A recurring line on this site is that an analytical number is only comparable within the method that produced it. HPLC purity depends on wavelength and gradient. EC50 depends on the assay system. Half-life depends on species and route. Those are usually presented as methodological cautions, but underneath a large fraction of them sits one piece of physical chemistry that rarely gets stated directly.
A peptide does not have a charge. A peptide has a charge in a specified solution at a specified pH. Change the solution and you have changed the object — its solubility, its chromatographic retention, its tendency to stick to a container wall, and its propensity to self-associate. The sequence is fixed; the behaviour is not.
This piece is about what you can read off a sequence before anyone runs an instrument, which of those readings are measurements and which are models, and how the answers propagate into documentation you will actually be handed. It is a reading skill, not a handling procedure — no bench instructions appear below.
Where the charges are
A peptide carries ionizable groups at a small, countable set of positions.

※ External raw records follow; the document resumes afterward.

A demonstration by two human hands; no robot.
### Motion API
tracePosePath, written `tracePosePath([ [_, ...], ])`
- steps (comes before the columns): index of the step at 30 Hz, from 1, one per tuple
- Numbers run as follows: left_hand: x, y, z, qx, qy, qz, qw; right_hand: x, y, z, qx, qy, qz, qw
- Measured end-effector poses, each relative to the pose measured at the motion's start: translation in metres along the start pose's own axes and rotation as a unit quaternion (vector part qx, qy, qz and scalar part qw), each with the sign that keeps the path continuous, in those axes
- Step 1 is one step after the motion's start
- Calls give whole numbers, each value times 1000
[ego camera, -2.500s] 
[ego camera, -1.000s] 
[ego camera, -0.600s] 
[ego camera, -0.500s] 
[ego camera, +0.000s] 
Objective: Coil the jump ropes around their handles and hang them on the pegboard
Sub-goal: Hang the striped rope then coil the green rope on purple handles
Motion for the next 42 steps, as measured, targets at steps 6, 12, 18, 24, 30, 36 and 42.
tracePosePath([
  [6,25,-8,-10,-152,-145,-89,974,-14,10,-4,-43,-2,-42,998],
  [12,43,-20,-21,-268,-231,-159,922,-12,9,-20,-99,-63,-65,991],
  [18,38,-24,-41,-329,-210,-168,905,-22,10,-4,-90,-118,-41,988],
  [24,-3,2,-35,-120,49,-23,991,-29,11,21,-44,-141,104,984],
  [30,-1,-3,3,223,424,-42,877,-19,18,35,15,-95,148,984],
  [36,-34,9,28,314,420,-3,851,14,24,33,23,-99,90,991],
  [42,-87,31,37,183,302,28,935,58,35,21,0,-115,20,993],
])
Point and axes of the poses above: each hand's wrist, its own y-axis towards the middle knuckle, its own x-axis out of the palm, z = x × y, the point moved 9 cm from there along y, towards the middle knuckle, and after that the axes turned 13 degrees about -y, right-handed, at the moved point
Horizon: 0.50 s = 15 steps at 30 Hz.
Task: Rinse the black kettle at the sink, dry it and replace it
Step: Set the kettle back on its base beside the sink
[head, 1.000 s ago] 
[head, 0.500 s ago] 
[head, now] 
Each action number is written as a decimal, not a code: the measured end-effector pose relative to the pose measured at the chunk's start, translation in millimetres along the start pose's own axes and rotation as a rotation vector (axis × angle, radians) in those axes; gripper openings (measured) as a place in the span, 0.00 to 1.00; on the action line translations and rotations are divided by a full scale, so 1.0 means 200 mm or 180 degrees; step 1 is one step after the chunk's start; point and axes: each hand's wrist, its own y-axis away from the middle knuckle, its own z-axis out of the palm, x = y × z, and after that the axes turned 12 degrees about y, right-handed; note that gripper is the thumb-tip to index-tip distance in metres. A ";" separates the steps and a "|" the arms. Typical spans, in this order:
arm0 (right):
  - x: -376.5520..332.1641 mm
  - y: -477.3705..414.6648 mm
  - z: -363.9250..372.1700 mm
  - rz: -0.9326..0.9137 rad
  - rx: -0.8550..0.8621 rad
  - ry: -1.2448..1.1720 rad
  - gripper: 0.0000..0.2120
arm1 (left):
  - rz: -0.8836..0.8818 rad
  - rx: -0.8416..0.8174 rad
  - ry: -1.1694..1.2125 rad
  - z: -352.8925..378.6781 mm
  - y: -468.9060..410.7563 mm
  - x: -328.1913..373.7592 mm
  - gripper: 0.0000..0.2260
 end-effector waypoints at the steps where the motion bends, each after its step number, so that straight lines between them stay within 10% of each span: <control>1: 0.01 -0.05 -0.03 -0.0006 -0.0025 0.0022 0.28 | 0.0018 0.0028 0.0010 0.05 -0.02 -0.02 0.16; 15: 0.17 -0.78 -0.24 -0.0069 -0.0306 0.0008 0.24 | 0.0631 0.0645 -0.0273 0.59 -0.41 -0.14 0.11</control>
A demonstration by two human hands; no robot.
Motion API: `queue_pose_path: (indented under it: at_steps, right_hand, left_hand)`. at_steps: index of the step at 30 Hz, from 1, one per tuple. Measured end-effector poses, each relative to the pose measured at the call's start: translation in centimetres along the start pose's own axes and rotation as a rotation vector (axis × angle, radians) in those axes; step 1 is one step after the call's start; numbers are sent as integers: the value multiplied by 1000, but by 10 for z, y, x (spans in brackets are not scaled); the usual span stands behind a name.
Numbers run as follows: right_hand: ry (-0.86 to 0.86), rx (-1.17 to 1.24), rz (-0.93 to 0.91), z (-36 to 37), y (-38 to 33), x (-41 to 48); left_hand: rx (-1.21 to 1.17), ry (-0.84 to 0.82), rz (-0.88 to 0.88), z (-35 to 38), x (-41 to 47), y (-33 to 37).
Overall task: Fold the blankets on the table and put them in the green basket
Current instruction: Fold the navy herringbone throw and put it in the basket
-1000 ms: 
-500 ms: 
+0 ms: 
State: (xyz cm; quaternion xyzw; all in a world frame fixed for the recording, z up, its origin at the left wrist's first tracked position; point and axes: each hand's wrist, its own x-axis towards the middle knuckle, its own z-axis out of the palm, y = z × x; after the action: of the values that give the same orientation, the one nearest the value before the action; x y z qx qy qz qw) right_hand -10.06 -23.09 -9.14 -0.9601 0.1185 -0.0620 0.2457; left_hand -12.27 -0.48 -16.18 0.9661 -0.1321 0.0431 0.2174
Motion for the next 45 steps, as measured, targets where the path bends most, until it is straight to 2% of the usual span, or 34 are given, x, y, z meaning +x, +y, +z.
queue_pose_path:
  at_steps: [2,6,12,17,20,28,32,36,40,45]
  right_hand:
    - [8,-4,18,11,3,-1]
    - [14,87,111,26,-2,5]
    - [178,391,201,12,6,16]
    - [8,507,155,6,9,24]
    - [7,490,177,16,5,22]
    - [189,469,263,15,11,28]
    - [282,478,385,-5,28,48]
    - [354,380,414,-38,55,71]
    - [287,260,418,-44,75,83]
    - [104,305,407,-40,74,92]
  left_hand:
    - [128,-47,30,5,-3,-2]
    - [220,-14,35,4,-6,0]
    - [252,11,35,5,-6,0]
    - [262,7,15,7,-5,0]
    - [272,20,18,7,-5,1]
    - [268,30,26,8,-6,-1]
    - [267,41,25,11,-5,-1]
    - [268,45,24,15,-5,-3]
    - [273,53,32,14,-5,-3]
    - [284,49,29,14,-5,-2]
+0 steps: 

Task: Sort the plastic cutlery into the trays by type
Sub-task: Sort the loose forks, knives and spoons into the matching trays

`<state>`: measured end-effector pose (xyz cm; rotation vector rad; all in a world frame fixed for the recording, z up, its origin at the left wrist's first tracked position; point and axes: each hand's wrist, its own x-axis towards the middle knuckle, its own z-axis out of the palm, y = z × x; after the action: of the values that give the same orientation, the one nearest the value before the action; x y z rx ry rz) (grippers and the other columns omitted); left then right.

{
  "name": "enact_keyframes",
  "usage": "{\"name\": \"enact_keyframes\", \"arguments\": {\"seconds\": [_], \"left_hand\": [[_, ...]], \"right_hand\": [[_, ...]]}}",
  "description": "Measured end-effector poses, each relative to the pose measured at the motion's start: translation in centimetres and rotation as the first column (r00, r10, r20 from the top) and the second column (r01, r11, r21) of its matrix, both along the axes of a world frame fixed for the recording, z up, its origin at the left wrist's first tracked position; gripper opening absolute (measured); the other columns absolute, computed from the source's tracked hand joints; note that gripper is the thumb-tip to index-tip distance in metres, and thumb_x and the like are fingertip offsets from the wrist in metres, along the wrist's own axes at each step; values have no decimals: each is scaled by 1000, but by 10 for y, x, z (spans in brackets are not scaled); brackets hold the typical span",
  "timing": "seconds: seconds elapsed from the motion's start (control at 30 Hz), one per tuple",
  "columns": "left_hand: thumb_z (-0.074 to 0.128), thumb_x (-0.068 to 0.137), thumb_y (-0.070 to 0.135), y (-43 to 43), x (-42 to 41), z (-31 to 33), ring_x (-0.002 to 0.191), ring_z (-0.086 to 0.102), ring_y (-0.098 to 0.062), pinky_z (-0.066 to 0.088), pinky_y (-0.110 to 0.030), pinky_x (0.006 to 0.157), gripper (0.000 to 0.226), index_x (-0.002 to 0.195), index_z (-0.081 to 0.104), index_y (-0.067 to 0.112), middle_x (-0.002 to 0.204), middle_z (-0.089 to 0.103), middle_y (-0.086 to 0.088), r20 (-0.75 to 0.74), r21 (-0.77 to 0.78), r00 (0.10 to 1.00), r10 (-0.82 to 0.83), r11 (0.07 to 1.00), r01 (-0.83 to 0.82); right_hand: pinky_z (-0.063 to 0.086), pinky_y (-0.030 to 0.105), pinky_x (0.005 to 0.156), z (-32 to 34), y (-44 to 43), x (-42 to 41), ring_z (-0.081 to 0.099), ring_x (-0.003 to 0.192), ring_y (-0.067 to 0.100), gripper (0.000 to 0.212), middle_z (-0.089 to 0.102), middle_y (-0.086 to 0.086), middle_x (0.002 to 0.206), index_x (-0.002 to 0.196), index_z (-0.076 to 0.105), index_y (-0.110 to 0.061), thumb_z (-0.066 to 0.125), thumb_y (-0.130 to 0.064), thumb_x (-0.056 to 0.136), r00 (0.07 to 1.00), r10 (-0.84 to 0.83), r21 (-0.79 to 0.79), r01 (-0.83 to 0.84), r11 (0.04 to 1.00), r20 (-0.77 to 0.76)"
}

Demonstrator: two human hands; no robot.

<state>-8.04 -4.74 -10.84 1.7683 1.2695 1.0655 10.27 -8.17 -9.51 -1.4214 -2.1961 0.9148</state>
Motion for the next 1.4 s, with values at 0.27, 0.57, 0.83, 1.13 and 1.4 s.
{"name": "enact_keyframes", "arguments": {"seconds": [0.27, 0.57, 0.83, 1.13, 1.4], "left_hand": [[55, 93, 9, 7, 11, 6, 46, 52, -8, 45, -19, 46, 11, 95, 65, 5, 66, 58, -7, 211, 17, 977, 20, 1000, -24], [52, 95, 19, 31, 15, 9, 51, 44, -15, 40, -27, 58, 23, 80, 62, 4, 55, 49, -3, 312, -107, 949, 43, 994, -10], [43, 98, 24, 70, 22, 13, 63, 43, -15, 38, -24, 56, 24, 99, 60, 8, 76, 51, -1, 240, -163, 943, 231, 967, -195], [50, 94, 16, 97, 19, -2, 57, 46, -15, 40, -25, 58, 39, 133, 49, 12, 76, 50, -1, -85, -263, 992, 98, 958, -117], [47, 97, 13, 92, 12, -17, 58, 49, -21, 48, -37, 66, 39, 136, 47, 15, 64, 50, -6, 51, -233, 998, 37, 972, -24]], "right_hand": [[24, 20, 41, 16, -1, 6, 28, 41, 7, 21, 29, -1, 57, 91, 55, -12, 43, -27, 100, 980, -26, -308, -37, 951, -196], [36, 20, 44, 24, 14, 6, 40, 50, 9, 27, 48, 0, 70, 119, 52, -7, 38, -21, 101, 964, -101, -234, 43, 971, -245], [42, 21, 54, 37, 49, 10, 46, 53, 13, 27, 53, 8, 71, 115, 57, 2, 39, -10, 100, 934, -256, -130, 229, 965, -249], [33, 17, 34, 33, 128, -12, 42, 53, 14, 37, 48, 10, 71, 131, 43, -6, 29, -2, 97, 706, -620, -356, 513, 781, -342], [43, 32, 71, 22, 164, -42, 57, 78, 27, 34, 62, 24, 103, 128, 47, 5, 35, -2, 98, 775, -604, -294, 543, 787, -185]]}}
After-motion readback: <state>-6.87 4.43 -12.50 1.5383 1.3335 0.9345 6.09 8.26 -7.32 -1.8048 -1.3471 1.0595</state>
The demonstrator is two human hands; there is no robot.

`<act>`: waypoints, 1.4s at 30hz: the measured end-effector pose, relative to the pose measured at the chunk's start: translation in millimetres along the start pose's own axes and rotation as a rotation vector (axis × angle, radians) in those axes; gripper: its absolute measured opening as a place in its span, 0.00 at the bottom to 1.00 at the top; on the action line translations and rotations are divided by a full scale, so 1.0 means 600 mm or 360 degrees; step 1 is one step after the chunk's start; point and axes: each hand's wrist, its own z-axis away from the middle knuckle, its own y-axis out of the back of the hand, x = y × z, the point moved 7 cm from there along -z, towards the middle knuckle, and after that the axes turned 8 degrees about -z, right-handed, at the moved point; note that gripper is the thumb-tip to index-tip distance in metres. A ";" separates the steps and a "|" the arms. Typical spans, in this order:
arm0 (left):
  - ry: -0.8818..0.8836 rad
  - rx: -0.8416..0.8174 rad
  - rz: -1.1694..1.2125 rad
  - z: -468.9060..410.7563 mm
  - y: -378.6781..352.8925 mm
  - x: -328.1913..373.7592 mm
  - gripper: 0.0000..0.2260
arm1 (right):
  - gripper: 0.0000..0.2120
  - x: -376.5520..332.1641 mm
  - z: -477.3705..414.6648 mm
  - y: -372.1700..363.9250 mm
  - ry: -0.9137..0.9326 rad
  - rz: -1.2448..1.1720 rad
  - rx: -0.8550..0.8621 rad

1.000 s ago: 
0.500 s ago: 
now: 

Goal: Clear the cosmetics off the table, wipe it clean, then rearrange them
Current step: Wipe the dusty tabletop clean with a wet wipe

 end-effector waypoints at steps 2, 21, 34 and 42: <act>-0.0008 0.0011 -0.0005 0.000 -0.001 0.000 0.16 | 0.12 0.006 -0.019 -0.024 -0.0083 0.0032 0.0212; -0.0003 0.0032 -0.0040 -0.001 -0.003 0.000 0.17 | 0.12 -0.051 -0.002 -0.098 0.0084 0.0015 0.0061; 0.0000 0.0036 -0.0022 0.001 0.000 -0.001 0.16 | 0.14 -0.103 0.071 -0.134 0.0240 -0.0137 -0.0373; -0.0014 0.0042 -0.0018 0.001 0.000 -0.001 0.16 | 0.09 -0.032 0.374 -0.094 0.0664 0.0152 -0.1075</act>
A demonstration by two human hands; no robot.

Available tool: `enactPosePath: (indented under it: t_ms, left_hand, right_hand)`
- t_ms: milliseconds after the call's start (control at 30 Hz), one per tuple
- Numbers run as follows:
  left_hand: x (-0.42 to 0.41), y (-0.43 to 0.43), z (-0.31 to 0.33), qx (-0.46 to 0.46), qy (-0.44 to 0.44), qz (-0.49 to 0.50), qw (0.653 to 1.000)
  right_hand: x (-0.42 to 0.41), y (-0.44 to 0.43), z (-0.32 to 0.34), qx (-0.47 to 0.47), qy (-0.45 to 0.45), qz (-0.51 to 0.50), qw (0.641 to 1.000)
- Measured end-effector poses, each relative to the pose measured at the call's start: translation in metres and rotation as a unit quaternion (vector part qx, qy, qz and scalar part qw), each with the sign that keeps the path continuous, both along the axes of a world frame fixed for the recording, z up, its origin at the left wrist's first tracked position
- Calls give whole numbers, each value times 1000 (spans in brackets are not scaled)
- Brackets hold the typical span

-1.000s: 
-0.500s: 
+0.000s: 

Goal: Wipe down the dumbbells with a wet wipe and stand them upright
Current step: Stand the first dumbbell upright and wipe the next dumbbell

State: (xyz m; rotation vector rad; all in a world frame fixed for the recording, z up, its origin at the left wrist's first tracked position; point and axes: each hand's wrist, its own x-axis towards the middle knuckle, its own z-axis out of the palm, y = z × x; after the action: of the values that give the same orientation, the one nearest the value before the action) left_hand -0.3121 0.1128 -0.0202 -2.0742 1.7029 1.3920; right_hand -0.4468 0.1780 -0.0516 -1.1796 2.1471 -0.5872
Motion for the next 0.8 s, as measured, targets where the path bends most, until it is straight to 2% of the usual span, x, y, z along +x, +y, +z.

- The N-terminus — a free alpha-amino group, protonated and positive at neutral pH.
- The C-terminus — a free carboxyl group, deprotonated and negative at neutral pH.
- Acidic side chains — aspartate (D) and glutamate (E), negative at neutral pH.
- Basic side chains — lysine (K) and arginine (R), positive at neutral pH; arginine's guanidinium group stays protonated across essentially the whole practical pH range.
- Histidine (H) — the interesting one, with a side-chain pKa near 6, meaning it sits partly protonated at physiological pH and flips with small pH shifts.
- Cysteine and tyrosine — ionizable, but only at pH values well above neutral.
Everything else in the twenty-letter alphabet is uncharged. So a first-pass net charge is arithmetic: count K and R as +1, D and E as −1, add +1 for a free N-terminus and −1 for a free C-terminus, treat histidine as a partial and a judgement call.
Run that on the shelf and the results are not uniform:
- BPC-157 (GEPPPGKPADDAGLV) carries one Glu, two Asp and one Lys — net roughly −3 at neutral pH. It is an acidic peptide.
- Epithalon (AEDG) is a four-residue molecule with two acidic side chains — net roughly −2, strongly acidic for its size.
- Selank (TKPRPGP) has a Lys and an Arg and no acidic side chains — net roughly +2.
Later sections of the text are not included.